**AIM OF THE TASK**
Each line containing the string "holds" should be copied out of the entries.

**DATA TO EXAMINE**
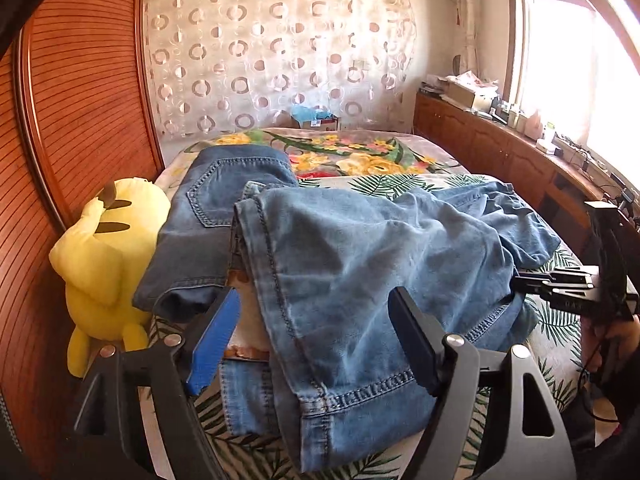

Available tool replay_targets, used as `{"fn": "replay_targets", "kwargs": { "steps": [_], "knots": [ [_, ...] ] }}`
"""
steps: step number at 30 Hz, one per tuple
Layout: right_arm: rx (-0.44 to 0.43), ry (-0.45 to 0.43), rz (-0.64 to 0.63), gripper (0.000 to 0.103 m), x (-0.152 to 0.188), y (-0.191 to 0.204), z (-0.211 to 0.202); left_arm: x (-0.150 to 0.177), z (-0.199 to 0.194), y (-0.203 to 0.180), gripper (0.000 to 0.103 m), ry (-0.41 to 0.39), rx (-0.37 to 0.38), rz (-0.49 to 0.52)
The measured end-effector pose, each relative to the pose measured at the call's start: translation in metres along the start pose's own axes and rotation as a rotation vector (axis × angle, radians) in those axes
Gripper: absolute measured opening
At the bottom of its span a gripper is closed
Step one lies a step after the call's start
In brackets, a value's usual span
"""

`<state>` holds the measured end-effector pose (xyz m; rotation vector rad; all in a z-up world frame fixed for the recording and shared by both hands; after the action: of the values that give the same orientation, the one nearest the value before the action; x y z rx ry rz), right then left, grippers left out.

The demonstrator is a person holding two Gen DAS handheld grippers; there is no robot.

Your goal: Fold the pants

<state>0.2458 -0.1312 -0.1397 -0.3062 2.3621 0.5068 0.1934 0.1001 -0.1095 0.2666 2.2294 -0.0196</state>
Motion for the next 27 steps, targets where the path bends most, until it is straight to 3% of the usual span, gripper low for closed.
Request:
{"fn": "replay_targets", "kwargs": {
  "steps": [7, 21, 24, 26, 27],
  "knots": [
    [-0.001, -0.023, -0.004, 0.004, 0.014, -0.004, -0.029, 0.003, 0.005, -0.018, 0.077, 0.014, 0.014, 0.019],
    [0.025, -0.077, 0.019, 0.006, 0.025, -0.012, -0.062, -0.004, 0.006, -0.056, 0.077, 0.002, 0.057, 0.066],
    [0.068, -0.111, 0.023, 0.012, 0.02, -0.027, -0.073, -0.005, 0.007, -0.065, 0.077, 0.002, 0.066, 0.071],
    [0.112, -0.133, 0.03, 0.023, 0.016, -0.04, -0.079, -0.005, 0.008, -0.071, 0.077, 0.004, 0.075, 0.075],
    [0.138, -0.146, 0.032, 0.034, 0.013, -0.049, -0.083, -0.005, 0.009, -0.074, 0.077, 0.005, 0.079, 0.08]
  ]
}}
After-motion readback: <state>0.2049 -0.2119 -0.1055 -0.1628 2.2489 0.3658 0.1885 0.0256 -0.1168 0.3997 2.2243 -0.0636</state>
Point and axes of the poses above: each gripper's, at about its wrist camera, not at the fingertips, and z roughly the way its jaws point, y to its left, x to its underside, the point moved 8 cm from there along z, roughly the way its jaws point, and after that the axes turned 8 degrees about z, right-handed, at the moved point
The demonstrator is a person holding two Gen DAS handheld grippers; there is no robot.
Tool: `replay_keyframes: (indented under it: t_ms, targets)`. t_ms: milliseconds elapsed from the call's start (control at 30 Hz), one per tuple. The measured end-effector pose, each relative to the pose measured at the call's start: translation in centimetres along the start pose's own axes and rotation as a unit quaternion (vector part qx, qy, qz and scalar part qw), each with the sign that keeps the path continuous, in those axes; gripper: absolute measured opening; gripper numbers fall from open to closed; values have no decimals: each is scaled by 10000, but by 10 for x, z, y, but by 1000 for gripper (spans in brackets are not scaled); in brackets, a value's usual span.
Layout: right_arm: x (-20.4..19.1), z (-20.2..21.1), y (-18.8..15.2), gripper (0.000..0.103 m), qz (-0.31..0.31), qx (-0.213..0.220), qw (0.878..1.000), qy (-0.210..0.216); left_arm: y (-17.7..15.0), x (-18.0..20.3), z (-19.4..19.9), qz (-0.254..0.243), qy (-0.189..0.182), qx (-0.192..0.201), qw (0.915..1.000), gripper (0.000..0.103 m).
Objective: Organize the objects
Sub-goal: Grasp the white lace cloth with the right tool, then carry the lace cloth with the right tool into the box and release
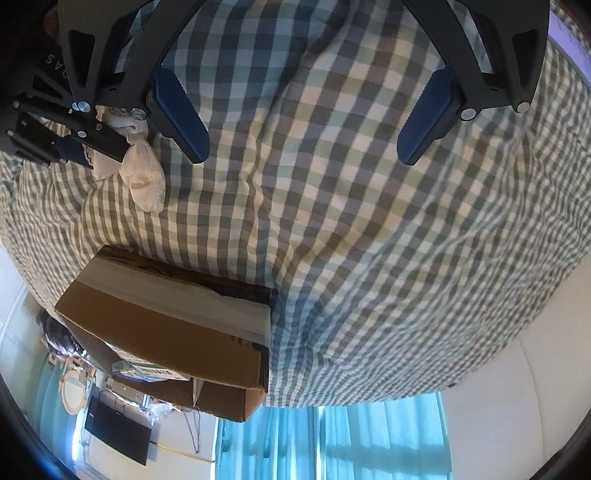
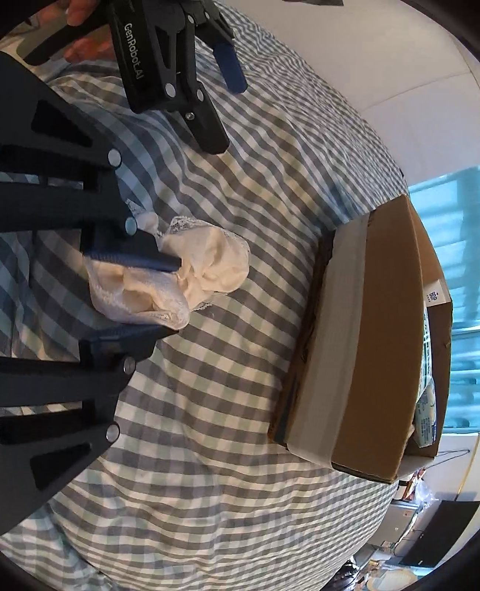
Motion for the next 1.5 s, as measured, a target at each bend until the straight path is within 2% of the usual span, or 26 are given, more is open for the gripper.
replay_keyframes:
  t_ms: [67,167,367,600,667,800,867,1000,1233,1367,1500]
  targets:
    - [1,1,-1,18,-31,33,10000,-22,-1,0,-2,157,-91,-48,9998,103]
    - [2,3,-2,15,-84,83,9999,-56,-5,1,-3,250,-47,-65,9997,103]
    - [3,7,-5,13,-99,150,9998,-64,-10,5,3,140,205,131,9996,103]
    - [6,22,-7,11,-166,326,9988,-335,-15,4,11,269,350,363,9984,103]
    - [7,25,-5,11,-142,379,9987,-314,-16,5,12,318,327,385,9982,103]
    - [8,38,1,11,-72,387,9988,-277,-11,13,11,90,311,169,9993,103]
    - [7,49,5,11,52,471,9984,-299,-5,12,20,194,228,212,9993,103]
    - [-4,80,17,11,626,700,9944,-494,12,12,44,582,-152,367,9975,103]
    - [0,139,61,11,645,1328,9872,-601,66,30,104,243,158,1268,9915,103]
    - [8,166,94,11,646,1666,9815,-681,98,28,117,433,10,1531,9873,103]
    - [16,177,126,11,667,1906,9767,-729,127,26,116,573,-211,1631,9847,103]
Point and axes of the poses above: each gripper's, at about its wrist camera, not at the fingertips, and z roughly against the way its jaws point, x to its right, y to its top, the point moved 2 cm from there along -z, roughly the way its jaws point, and after that the axes turned 6 degrees about z, right-handed, at the moved point
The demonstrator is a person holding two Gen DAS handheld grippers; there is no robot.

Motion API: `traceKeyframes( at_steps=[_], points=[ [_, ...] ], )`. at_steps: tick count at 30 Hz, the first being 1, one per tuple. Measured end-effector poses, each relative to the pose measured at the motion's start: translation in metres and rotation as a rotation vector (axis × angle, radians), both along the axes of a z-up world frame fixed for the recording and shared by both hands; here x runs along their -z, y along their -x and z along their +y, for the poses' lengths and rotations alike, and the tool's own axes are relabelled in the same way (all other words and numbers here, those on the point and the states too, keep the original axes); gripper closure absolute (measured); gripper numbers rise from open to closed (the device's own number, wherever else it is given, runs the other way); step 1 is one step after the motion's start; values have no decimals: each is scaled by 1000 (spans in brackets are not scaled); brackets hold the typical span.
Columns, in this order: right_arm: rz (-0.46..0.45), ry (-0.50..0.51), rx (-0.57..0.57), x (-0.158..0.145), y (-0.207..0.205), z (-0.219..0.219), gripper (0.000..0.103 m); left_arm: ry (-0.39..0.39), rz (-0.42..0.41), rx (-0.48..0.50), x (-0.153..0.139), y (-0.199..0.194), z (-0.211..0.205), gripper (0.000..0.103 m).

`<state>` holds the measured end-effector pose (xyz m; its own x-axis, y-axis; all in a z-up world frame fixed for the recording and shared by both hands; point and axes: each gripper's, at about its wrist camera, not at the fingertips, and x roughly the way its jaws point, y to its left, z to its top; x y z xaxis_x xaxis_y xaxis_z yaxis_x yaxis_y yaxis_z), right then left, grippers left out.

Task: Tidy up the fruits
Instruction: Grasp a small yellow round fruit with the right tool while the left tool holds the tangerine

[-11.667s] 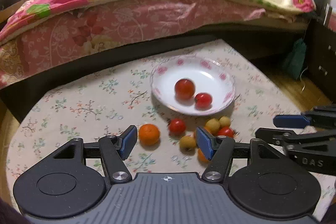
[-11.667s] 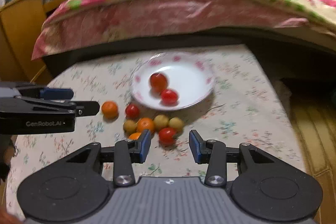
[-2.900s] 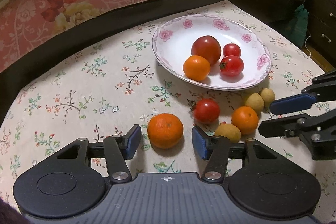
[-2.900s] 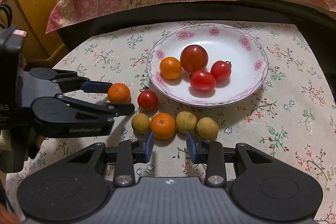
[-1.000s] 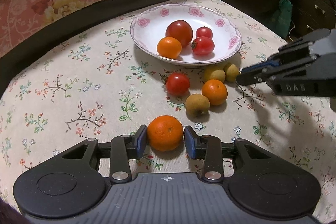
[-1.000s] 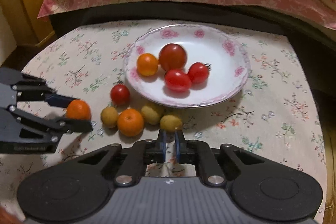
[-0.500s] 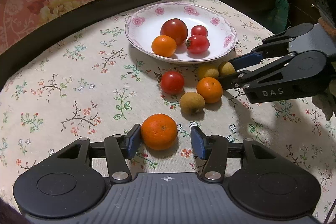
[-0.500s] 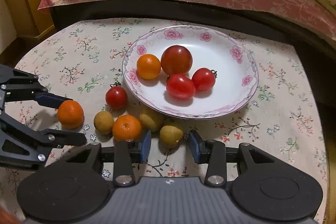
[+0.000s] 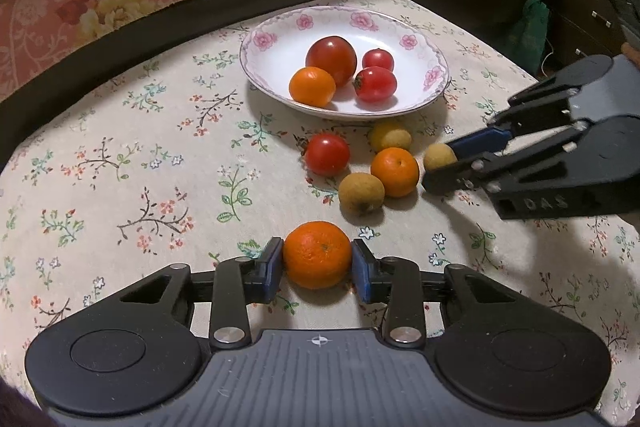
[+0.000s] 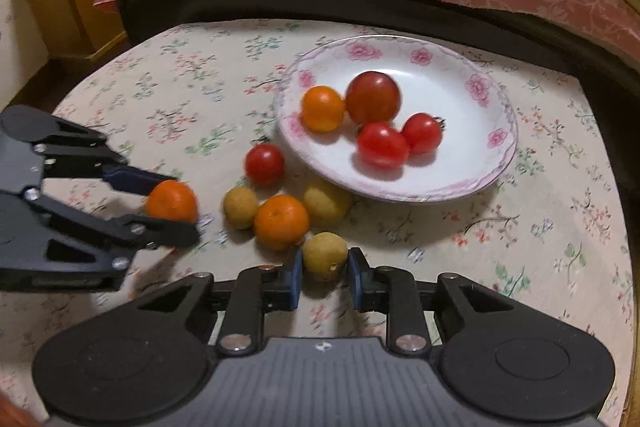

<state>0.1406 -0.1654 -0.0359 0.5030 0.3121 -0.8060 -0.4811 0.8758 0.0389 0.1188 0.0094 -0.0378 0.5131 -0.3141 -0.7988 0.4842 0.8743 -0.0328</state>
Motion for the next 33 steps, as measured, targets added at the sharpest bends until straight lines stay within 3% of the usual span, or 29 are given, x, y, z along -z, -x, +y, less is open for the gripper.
traceKeyframes(
  at_steps=[7, 14, 18, 24, 29, 31, 33],
  points=[
    [9, 20, -35, 4, 14, 6, 78, -17, -6, 29, 0, 5, -7, 58],
    [2, 23, -38, 5, 17, 4, 78, -40, -1, 42, 1, 7, -11, 47],
    [-6, 31, -29, 1, 14, 4, 70, -46, -3, 45, -1, 9, -12, 43],
    [3, 27, -22, 3, 15, 2, 69, -51, 2, 32, 2, 10, -5, 41],
    [-7, 14, -25, 5, 19, 1, 69, -44, 5, 15, 1, 10, -5, 45],
    [-8, 24, -26, 5, 19, 1, 70, -44, 5, 20, 0, 9, -7, 55],
    [-10, 30, -22, 5, 19, 1, 74, -39, 6, 12, 0, 9, -8, 59]
  ],
)
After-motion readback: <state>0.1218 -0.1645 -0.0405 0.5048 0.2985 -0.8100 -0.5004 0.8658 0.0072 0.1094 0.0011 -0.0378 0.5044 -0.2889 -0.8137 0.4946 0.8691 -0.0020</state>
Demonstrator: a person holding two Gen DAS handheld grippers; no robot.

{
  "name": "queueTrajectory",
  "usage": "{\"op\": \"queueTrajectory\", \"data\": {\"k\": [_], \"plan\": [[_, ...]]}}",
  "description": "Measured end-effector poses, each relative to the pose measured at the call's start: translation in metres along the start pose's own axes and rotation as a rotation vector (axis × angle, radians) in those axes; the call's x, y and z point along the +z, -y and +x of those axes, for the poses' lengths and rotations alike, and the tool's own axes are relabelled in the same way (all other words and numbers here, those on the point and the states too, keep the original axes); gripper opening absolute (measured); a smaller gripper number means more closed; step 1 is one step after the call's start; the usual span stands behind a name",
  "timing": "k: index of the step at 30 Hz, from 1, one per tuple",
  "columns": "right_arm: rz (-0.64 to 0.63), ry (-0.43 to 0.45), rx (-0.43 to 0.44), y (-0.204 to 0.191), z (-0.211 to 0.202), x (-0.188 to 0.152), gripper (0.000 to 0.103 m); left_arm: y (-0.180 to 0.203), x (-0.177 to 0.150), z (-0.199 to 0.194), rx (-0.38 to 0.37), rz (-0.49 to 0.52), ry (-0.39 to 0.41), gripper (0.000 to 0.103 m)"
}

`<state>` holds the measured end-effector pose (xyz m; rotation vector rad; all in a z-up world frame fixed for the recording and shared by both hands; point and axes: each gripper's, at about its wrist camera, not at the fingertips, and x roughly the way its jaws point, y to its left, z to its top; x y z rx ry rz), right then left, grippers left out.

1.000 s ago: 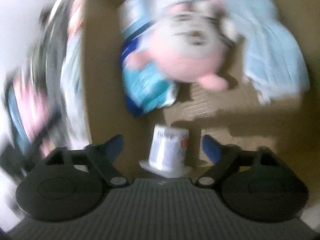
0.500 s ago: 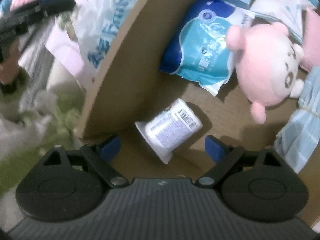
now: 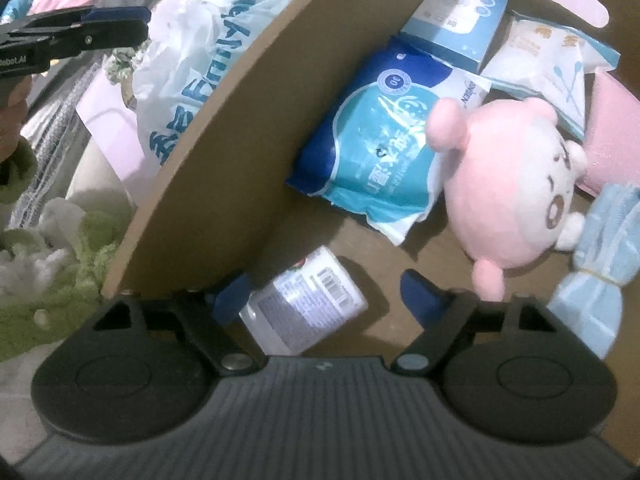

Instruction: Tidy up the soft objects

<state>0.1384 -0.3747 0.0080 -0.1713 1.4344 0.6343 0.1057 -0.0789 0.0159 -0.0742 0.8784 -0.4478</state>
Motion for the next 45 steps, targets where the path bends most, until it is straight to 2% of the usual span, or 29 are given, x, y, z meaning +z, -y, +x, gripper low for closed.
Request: {"op": "queueTrajectory", "data": {"k": [2, 5, 8, 12, 16, 17, 18, 20, 21, 30, 33, 38, 41, 45], "plan": [[-0.022, 0.000, 0.012, 0.003, -0.004, -0.003, 0.077, 0.001, 0.000, 0.000, 0.003, 0.004, -0.002, 0.062], [-0.081, 0.004, 0.022, 0.004, -0.012, -0.005, 0.077, 0.003, 0.001, 0.001, 0.007, 0.008, -0.004, 0.062], [-0.128, -0.042, 0.035, 0.002, -0.012, -0.002, 0.089, 0.005, 0.001, 0.003, 0.006, 0.004, -0.004, 0.062], [-0.202, -0.102, 0.010, -0.011, 0.006, 0.005, 0.093, 0.006, 0.001, 0.004, 0.006, 0.001, -0.008, 0.062], [-0.194, -0.089, 0.037, -0.005, 0.010, 0.012, 0.093, 0.005, 0.002, 0.005, 0.012, -0.003, -0.012, 0.062], [-0.188, -0.077, 0.049, -0.003, 0.009, 0.011, 0.091, 0.005, 0.002, 0.006, 0.013, -0.004, -0.013, 0.062], [-0.174, -0.067, 0.072, -0.001, 0.010, 0.009, 0.084, 0.004, 0.002, 0.006, 0.014, -0.006, -0.014, 0.062], [-0.131, -0.036, 0.121, 0.003, 0.007, 0.008, 0.071, 0.004, 0.003, 0.008, 0.014, -0.008, -0.018, 0.062], [-0.109, -0.018, 0.131, 0.007, 0.004, 0.006, 0.068, 0.004, 0.003, 0.010, 0.013, -0.009, -0.021, 0.062], [0.276, 0.105, 0.327, 0.083, -0.009, -0.023, 0.066, 0.008, 0.003, 0.017, -0.001, -0.001, -0.038, 0.062], [0.341, 0.147, 0.330, 0.103, -0.021, -0.033, 0.067, 0.009, 0.005, 0.018, -0.003, -0.001, -0.040, 0.062], [0.430, 0.197, 0.263, 0.127, -0.038, -0.054, 0.069, 0.012, 0.005, 0.019, -0.010, 0.003, -0.039, 0.062], [0.504, 0.190, 0.227, 0.126, -0.024, -0.069, 0.068, 0.014, 0.005, 0.020, -0.014, 0.005, -0.042, 0.062], [0.624, 0.218, 0.287, 0.129, -0.006, -0.083, 0.064, 0.015, 0.004, 0.020, -0.012, 0.012, -0.045, 0.062]]}}
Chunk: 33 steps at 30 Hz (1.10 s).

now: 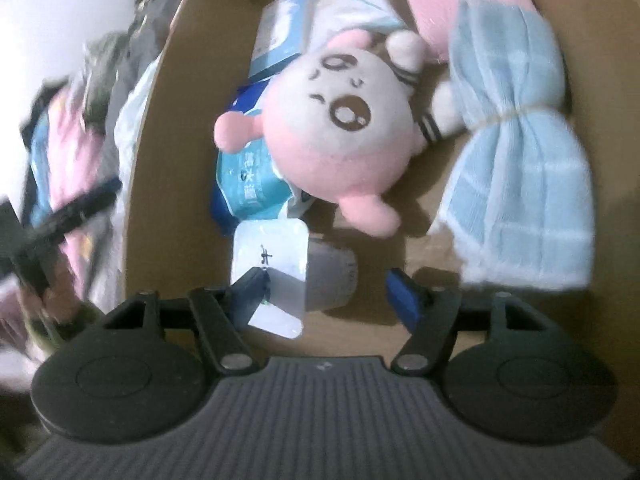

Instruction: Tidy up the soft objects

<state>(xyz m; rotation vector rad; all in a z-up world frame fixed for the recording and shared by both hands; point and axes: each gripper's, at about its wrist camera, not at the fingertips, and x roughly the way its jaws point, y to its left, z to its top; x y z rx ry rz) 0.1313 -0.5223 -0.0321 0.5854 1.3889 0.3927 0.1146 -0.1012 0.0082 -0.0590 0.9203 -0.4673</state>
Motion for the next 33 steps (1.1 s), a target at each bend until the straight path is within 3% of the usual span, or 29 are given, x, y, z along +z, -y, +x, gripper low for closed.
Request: {"op": "queueTrajectory", "data": {"k": [3, 7, 15, 21, 23, 24, 27, 30, 33], "plan": [[0.047, 0.043, 0.043, 0.003, -0.001, -0.003, 0.052, 0.000, 0.000, -0.002, 0.004, 0.002, 0.005, 0.062], [0.070, 0.066, 0.061, -0.005, 0.012, -0.003, 0.049, -0.001, 0.000, -0.006, 0.007, -0.002, 0.013, 0.062], [0.056, -0.037, 0.101, -0.033, 0.041, -0.018, 0.040, -0.006, -0.001, -0.013, 0.005, -0.011, 0.028, 0.062], [0.024, -0.083, 0.082, -0.055, 0.046, -0.035, 0.043, -0.015, -0.004, -0.022, 0.008, -0.016, 0.041, 0.065], [0.001, -0.044, 0.048, -0.064, 0.037, -0.038, 0.049, -0.021, -0.007, -0.030, 0.016, -0.015, 0.054, 0.067], [-0.010, -0.011, 0.021, -0.069, 0.030, -0.038, 0.061, -0.024, -0.008, -0.034, 0.022, -0.015, 0.061, 0.068], [-0.046, 0.119, -0.061, -0.089, 0.006, -0.038, 0.079, -0.037, -0.014, -0.049, 0.049, -0.016, 0.082, 0.070], [-0.073, 0.263, -0.081, -0.114, -0.016, -0.042, 0.083, -0.050, -0.021, -0.063, 0.089, -0.013, 0.101, 0.073], [-0.109, 0.381, -0.047, -0.146, -0.026, -0.045, 0.084, -0.064, -0.031, -0.076, 0.143, -0.001, 0.116, 0.073]]}}
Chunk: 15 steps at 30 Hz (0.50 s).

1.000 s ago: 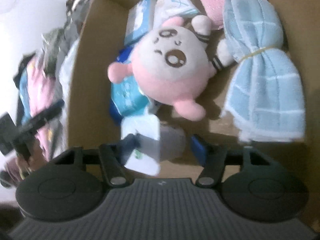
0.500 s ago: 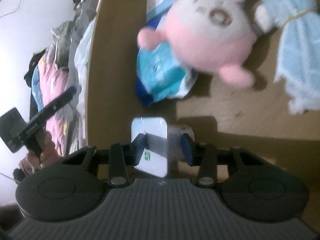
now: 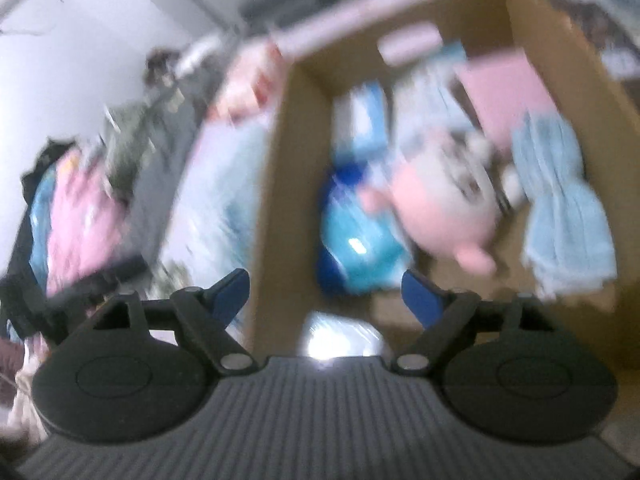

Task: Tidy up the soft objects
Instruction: 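Move the right gripper back and grasp the orange-striped towel roll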

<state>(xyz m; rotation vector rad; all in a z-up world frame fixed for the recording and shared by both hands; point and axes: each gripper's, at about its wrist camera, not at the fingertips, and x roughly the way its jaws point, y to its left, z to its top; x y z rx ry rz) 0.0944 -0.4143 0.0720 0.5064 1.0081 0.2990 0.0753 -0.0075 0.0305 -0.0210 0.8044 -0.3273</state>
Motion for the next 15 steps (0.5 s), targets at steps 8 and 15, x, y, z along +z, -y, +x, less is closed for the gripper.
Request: {"op": "queueTrajectory", "data": {"k": [8, 15], "plan": [[-0.090, -0.002, 0.260, -0.104, 0.060, -0.002, 0.083, -0.030, -0.035, -0.016, 0.077, 0.002, 0.003, 0.073], [-0.168, -0.165, 0.215, -0.177, 0.159, 0.020, 0.077, -0.032, -0.035, 0.000, 0.077, 0.065, 0.024, 0.072]]}}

**SOLUTION FOR THIS EXERCISE**
`<state>` holds the measured end-effector pose (xyz m; rotation vector rad; all in a z-up world frame fixed for the recording and shared by both hands; after the action: of the values that give the same orientation, the one nearest the value before the action; x y z rx ry rz), right then left, grippers left out.
`<state>` holds the measured end-effector pose (xyz m; its own x-axis, y-axis; all in a z-up world frame fixed for the recording and shared by both hands; point and axes: each gripper's, at about its wrist camera, not at the fingertips, and x roughly the way its jaws point, y to its left, z to its top; x y z xaxis_x xaxis_y xaxis_z yaxis_x yaxis_y yaxis_z), right then left, grippers left out.
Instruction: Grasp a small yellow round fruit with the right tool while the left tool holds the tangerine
`<state>` holds the measured end-effector pose (xyz m; rotation vector rad; all in a z-up world frame fixed for the recording and shared by both hands; point and axes: each gripper's, at about its wrist camera, not at the fingertips, and x roughly the way its jaws point, y to its left, z to its top; x y z rx ry rz), right then left, grippers left out.

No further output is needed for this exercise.